== WHAT IS REQUIRED ==
Once the line holding "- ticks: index" is found in the listing below, write it out and each later line exactly, up to and including the one holding "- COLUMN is".
*** Opening INFORMATION SUPPLIED ***
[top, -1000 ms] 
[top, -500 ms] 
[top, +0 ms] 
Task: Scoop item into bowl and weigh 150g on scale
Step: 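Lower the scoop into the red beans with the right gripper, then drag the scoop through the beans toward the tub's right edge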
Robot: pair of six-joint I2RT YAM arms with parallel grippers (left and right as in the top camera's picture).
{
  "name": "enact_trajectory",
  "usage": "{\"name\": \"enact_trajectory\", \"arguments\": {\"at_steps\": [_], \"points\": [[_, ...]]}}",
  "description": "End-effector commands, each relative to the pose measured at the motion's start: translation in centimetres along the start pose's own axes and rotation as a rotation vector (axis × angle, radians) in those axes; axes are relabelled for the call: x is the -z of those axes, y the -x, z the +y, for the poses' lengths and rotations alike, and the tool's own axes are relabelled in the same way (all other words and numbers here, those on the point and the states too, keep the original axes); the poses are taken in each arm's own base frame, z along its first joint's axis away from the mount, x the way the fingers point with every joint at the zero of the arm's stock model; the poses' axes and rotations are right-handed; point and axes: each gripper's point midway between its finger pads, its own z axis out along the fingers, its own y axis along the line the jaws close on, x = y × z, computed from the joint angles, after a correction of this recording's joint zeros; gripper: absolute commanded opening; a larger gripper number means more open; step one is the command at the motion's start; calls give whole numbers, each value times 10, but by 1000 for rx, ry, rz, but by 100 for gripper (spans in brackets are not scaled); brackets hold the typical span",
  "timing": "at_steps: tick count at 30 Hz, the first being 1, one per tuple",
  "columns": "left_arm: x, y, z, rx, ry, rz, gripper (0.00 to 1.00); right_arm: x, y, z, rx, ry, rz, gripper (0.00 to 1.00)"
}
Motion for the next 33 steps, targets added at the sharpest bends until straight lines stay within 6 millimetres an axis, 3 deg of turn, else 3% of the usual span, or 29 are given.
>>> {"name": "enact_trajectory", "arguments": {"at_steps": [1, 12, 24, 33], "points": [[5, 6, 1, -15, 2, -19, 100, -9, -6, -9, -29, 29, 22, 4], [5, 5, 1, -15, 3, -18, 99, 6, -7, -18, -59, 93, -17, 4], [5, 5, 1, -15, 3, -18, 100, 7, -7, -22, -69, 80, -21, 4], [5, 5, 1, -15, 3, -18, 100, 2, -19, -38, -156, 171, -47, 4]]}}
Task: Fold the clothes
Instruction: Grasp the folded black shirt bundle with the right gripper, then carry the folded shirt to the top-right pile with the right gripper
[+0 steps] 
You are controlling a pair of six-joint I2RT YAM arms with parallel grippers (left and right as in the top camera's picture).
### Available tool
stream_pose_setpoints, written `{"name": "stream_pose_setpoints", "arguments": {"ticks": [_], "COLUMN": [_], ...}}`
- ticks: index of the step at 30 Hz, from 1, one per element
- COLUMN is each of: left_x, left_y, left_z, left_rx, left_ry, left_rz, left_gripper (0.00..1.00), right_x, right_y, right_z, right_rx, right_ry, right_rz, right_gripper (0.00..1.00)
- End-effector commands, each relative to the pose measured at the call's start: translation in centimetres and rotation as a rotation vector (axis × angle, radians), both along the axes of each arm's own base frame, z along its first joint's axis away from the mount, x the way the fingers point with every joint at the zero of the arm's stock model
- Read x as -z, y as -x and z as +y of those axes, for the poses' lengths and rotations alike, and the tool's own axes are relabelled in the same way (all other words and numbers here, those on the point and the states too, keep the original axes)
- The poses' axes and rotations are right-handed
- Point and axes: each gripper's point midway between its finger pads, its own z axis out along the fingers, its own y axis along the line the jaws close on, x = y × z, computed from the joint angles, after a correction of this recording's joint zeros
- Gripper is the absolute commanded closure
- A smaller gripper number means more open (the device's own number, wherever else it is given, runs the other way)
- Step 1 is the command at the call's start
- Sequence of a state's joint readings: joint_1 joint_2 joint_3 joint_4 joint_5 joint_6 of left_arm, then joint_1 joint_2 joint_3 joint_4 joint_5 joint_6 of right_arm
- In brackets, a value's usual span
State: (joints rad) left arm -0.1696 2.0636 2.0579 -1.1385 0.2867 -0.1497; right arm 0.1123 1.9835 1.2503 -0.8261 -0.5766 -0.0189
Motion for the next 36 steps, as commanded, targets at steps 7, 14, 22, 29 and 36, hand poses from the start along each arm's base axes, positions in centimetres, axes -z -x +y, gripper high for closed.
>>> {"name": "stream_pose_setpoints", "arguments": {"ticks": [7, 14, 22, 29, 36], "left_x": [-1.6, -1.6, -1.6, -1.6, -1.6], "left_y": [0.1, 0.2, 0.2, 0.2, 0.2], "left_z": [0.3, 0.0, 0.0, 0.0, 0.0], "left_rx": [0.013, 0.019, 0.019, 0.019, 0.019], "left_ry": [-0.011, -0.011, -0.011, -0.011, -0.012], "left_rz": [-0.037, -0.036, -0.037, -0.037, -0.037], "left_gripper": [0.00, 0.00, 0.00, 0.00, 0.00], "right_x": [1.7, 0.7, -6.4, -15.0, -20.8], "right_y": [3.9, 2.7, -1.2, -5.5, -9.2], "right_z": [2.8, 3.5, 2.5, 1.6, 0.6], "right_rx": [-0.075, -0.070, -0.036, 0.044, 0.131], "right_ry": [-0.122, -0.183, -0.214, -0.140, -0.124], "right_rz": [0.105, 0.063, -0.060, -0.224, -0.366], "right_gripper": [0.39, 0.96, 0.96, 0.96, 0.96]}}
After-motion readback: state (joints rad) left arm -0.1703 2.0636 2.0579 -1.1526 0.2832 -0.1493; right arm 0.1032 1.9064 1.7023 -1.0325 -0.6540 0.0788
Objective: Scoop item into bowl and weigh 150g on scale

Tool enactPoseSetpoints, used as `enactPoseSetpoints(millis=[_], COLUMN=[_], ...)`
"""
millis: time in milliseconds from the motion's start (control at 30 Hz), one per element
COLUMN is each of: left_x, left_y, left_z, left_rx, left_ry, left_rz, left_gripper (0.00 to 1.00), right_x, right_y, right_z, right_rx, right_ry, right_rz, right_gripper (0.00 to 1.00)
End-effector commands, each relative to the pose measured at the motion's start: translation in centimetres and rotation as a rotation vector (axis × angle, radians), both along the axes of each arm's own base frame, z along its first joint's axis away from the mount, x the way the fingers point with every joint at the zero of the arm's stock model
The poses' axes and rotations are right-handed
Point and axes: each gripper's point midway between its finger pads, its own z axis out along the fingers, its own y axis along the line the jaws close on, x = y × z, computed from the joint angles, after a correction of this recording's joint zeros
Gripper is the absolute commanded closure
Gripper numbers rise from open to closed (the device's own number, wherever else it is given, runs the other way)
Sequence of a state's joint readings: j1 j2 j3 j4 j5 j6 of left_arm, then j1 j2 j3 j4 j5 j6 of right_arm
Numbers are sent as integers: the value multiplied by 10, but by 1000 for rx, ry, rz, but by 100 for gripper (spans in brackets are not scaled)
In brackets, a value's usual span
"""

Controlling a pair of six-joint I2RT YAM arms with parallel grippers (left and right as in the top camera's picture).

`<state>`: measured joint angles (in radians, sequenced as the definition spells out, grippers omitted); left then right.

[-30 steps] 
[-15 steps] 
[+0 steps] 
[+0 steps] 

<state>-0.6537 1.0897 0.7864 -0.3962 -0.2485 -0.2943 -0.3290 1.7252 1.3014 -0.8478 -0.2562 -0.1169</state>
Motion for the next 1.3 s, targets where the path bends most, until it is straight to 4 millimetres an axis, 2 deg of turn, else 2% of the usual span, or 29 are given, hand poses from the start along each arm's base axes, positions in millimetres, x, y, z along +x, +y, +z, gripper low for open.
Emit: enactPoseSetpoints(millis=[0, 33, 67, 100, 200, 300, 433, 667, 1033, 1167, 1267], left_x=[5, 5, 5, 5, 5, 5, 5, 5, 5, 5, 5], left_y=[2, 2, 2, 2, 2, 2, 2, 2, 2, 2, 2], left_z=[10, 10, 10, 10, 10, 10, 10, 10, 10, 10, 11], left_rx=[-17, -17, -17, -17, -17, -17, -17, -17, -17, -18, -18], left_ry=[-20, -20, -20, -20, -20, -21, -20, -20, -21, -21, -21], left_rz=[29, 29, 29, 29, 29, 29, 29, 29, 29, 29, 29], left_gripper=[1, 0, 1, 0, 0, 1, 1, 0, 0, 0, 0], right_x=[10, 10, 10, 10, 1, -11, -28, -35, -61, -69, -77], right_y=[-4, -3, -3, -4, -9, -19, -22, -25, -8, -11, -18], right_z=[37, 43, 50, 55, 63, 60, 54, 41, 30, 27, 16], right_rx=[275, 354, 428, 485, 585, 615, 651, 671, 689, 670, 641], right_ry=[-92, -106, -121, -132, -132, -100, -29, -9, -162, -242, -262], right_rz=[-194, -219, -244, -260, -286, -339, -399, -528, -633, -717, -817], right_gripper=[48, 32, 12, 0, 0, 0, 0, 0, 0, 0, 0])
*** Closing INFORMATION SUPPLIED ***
== THE COMPLETED TASK ==
- ticks: index of the step at 30 Hz, from 1, one per element
- COLUMN is each of: left_x, left_y, left_z, left_rx, left_ry, left_rz, left_gripper (0.00..1.00), right_x, right_y, right_z, right_rx, right_ry, right_rz, right_gripper (0.00..1.00)

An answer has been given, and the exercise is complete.